If one needs to present data in ASCII the common approaches are to encode it to Base64 or hexadecimal.
As a self study exercise, I'm trying to learn how to use some of the pycrypto library. I need to decrypt a ciphertext string in CBC_MODE using AES. I the ciphertext, key, and IV are all given. Here is the code that I have written:
from Crypto.Cipher import AES
mode = AES.MODE_CBC
key = "a1a1a1a1a1a1a1a1a1a1a1a1a1a1a1a1"
ciphertext = "a1a1a1a1a1a1a1a1a1a1a1a1a1a1a1a1a1a1a1a1a1a1a1a1a1a1a1a1a1a1a1a1a1a1a1a1a1a1a1a1a1a1a1a1a1a1a1a1a1a1a1a1a1a1a1a1a1a1a1a1a1a1a1a1";
iv = ciphertext[:32]
ciphertext = ciphertext[32:]
decryptor = AES.new(key, mode, iv)
plaintext = decryptor.decrypt(ciphertext)
print plaintext
When I run this, I get the following error:
ValueError: IV must be 16 bytes long
I know that the IV string is 32 hex characters, and therefore 16 bytes. I think that this might be a typing problem, but I don't know how to correct it. Can anyone help?
Thank you!
Your strings contain only hex characters, but they are still plain strings, so every character counts.

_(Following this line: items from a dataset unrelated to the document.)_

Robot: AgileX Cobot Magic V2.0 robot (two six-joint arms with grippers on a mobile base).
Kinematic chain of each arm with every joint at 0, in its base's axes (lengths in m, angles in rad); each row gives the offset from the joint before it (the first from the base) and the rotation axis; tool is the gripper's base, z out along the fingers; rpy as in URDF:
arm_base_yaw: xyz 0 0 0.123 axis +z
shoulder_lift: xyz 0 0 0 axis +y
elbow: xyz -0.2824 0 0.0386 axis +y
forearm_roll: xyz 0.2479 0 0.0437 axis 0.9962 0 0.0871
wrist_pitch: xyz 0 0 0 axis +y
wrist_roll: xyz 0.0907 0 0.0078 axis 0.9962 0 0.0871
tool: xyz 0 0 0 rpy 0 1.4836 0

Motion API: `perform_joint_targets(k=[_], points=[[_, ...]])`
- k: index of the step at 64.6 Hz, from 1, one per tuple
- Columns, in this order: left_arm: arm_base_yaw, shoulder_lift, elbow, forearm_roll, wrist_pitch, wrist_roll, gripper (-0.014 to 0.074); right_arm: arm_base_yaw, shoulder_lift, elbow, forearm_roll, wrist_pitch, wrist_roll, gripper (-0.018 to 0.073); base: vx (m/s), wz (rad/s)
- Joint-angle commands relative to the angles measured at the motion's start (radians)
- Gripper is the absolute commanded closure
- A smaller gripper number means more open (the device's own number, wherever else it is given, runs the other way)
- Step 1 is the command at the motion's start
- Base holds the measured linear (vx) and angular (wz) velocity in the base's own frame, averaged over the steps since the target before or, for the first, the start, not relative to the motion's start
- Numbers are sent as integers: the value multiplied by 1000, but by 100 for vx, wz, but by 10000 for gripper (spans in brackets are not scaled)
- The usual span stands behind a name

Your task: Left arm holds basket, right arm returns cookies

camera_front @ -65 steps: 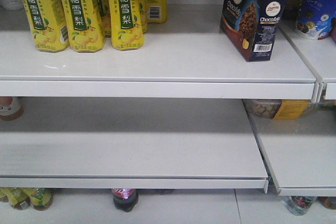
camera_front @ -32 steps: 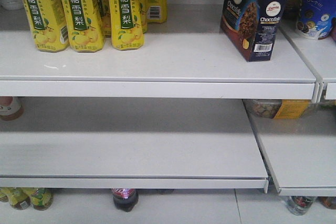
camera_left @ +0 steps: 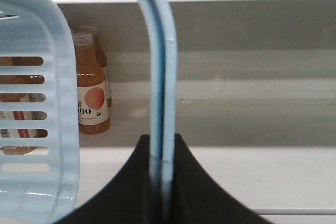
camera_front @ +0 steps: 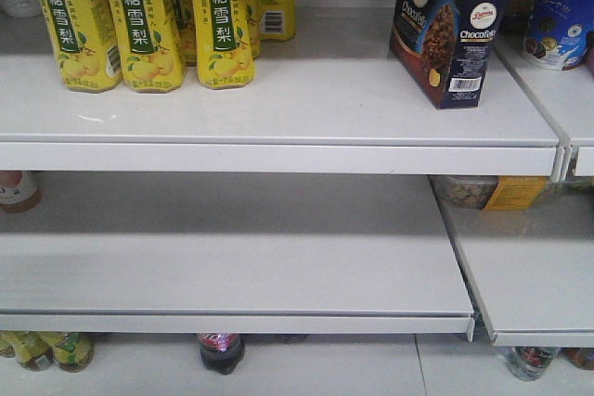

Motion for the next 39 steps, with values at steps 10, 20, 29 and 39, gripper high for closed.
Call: perform_joint_targets(k=[10,20,29,39], points=[[0,-17,-23,17,-101,19,603,-5,-12,2,-1,-81,-7,567,0,0],[0,-17,-23,17,-101,19,603,-5,-12,2,-1,-81,-7,567,0,0],[0,-17,-23,17,-101,19,603,-5,-12,2,-1,-81,-7,567,0,0],[0,-17,-23,17,-101,19,603,-5,-12,2,-1,-82,-7,567,0,0]])
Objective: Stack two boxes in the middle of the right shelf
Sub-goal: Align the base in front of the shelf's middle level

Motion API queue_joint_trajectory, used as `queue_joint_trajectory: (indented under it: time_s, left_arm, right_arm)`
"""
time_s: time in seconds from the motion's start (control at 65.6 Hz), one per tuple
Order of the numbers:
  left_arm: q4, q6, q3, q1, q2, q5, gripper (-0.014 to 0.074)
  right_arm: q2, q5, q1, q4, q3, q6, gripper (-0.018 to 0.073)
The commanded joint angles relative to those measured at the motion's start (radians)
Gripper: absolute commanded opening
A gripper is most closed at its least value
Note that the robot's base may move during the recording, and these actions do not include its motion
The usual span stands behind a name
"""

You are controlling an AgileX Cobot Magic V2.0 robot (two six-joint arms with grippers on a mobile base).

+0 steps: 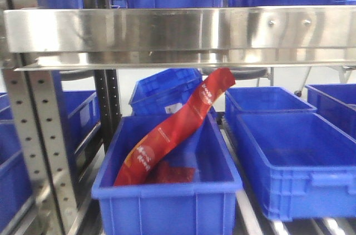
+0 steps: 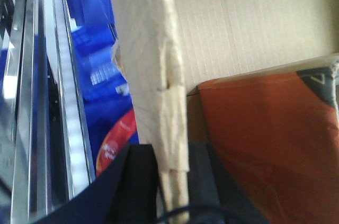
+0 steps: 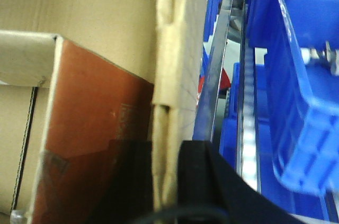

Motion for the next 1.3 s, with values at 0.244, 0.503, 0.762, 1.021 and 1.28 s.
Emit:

So your IV string is 32 byte long as you sliced it out from ciphertext.
I suspect you're right and it is down to typing. Try one of these:
iv = binascii.unhexlify(ciphertext[:32])
or
iv = long(ciphertext[:32], 16)
Tell the computer you are dealing with hex. It is treating it as a string.
iv = iv.decode('hex');